===== THE INPUT =====

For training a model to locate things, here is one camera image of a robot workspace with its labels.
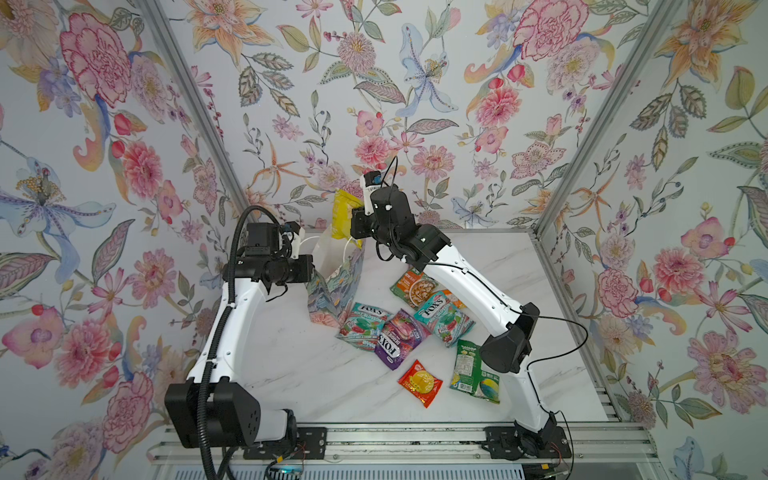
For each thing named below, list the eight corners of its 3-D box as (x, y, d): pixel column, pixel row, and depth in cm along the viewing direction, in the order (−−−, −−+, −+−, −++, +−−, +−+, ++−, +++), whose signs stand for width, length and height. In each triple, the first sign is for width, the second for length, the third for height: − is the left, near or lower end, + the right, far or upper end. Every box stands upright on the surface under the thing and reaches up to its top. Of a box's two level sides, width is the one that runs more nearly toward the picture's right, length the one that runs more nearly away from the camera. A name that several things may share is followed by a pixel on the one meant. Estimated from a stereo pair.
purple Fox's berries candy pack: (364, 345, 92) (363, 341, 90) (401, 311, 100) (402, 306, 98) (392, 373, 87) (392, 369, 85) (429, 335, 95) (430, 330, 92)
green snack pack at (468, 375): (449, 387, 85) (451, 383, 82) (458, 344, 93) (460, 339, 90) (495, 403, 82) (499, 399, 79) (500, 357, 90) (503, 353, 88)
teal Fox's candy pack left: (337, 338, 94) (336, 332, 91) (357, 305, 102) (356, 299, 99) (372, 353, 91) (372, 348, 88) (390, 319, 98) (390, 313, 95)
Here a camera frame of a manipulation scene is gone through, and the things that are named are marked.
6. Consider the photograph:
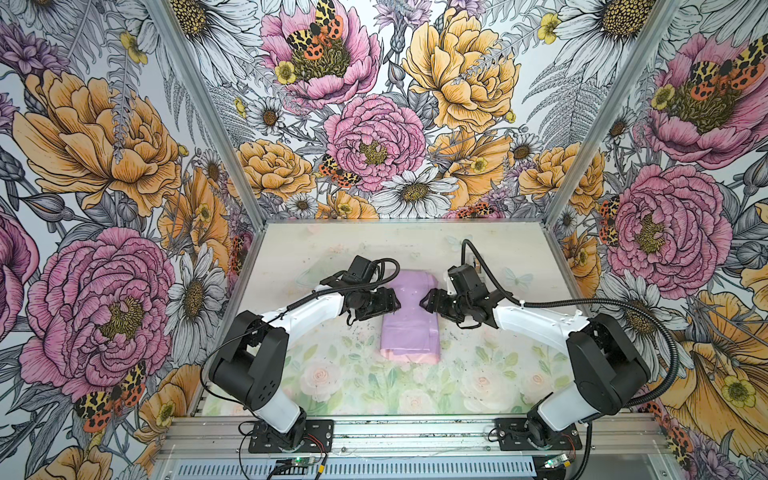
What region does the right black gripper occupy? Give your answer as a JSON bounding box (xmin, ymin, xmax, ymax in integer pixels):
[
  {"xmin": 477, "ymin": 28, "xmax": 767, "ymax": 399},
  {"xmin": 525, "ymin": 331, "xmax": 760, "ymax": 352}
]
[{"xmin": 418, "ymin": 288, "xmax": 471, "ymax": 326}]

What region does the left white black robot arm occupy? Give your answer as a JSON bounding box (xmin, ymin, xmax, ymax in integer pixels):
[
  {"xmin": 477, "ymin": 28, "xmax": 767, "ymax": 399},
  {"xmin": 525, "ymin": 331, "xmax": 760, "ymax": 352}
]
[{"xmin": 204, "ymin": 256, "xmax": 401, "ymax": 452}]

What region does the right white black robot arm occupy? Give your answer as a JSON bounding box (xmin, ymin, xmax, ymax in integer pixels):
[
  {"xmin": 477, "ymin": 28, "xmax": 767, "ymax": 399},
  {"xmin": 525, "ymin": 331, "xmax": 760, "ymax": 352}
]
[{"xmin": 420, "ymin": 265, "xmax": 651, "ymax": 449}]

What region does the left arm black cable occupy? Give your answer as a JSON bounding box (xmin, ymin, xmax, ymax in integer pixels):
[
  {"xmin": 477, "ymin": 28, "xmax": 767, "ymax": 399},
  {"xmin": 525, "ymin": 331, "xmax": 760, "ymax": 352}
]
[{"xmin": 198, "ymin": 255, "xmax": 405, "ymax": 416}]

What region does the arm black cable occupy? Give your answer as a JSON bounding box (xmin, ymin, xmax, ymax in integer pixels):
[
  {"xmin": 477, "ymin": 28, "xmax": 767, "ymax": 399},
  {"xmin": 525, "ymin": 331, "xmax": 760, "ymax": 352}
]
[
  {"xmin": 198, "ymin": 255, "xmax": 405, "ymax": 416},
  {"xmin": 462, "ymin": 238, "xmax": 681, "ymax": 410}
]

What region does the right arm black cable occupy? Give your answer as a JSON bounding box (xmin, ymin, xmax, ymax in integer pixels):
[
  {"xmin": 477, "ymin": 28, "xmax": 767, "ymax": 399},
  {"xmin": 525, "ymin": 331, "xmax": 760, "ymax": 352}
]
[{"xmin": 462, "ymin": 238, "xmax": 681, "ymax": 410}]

=====

» **WORK INSTRUCTIONS**
Where a record holds a picture, leave the picture out and restate the rest word for word.

» **RESULT BELOW**
For training a model to locate things, here is one camera image of a robot workspace with its labels.
For each thing named below, list the eight corners of its 3-D box as (x, y, d): pixel column, pixel row, and depth in cm along the viewing direction, in the order (−−−, −−+, −+−, −++, +−−, +−+, ++−, +++), whose signs stand for width, length and height. In each triple, the first sign is for width, the second for length, the third for height: − is the left, near or lower end, + the right, far or upper end. Every box stands upright on the surface under the thing and reaches up to its top. Of a box's two level sides, width is the one that runs more nearly toward the picture's right, length the one that runs more nearly away from the camera. A name that several things may share is followed by a pixel on the one meant. Estimated from a stereo pair.
purple Fox's berries candy pack: (364, 345, 92) (363, 341, 90) (401, 311, 100) (402, 306, 98) (392, 373, 87) (392, 369, 85) (429, 335, 95) (430, 330, 92)
green snack pack at (468, 375): (449, 387, 85) (451, 383, 82) (458, 344, 93) (460, 339, 90) (495, 403, 82) (499, 399, 79) (500, 357, 90) (503, 353, 88)
teal Fox's candy pack left: (337, 338, 94) (336, 332, 91) (357, 305, 102) (356, 299, 99) (372, 353, 91) (372, 348, 88) (390, 319, 98) (390, 313, 95)
Here a camera frame of a manipulation scene is gone through, and the things that are named are marked.
6. Consider the photograph:
What region does the right black gripper occupy? Give your answer as a JSON bounding box (xmin, ymin, xmax, ymax in integer pixels):
[
  {"xmin": 477, "ymin": 28, "xmax": 767, "ymax": 399},
  {"xmin": 525, "ymin": 331, "xmax": 760, "ymax": 352}
]
[{"xmin": 418, "ymin": 288, "xmax": 471, "ymax": 326}]

What region does the left white black robot arm occupy? Give your answer as a JSON bounding box (xmin, ymin, xmax, ymax in integer pixels):
[
  {"xmin": 477, "ymin": 28, "xmax": 767, "ymax": 399},
  {"xmin": 525, "ymin": 331, "xmax": 760, "ymax": 352}
]
[{"xmin": 204, "ymin": 256, "xmax": 401, "ymax": 452}]

What region does the right white black robot arm occupy? Give your answer as a JSON bounding box (xmin, ymin, xmax, ymax in integer pixels):
[
  {"xmin": 477, "ymin": 28, "xmax": 767, "ymax": 399},
  {"xmin": 525, "ymin": 331, "xmax": 760, "ymax": 352}
]
[{"xmin": 420, "ymin": 265, "xmax": 651, "ymax": 449}]

What region does the left arm black cable occupy? Give your answer as a JSON bounding box (xmin, ymin, xmax, ymax in integer pixels):
[
  {"xmin": 477, "ymin": 28, "xmax": 767, "ymax": 399},
  {"xmin": 525, "ymin": 331, "xmax": 760, "ymax": 352}
]
[{"xmin": 198, "ymin": 255, "xmax": 405, "ymax": 416}]

What region does the arm black cable occupy? Give your answer as a JSON bounding box (xmin, ymin, xmax, ymax in integer pixels):
[
  {"xmin": 477, "ymin": 28, "xmax": 767, "ymax": 399},
  {"xmin": 525, "ymin": 331, "xmax": 760, "ymax": 352}
]
[
  {"xmin": 198, "ymin": 255, "xmax": 405, "ymax": 416},
  {"xmin": 462, "ymin": 238, "xmax": 681, "ymax": 410}
]

What region does the right arm black cable occupy? Give your answer as a JSON bounding box (xmin, ymin, xmax, ymax in integer pixels):
[
  {"xmin": 477, "ymin": 28, "xmax": 767, "ymax": 399},
  {"xmin": 525, "ymin": 331, "xmax": 760, "ymax": 352}
]
[{"xmin": 462, "ymin": 238, "xmax": 681, "ymax": 410}]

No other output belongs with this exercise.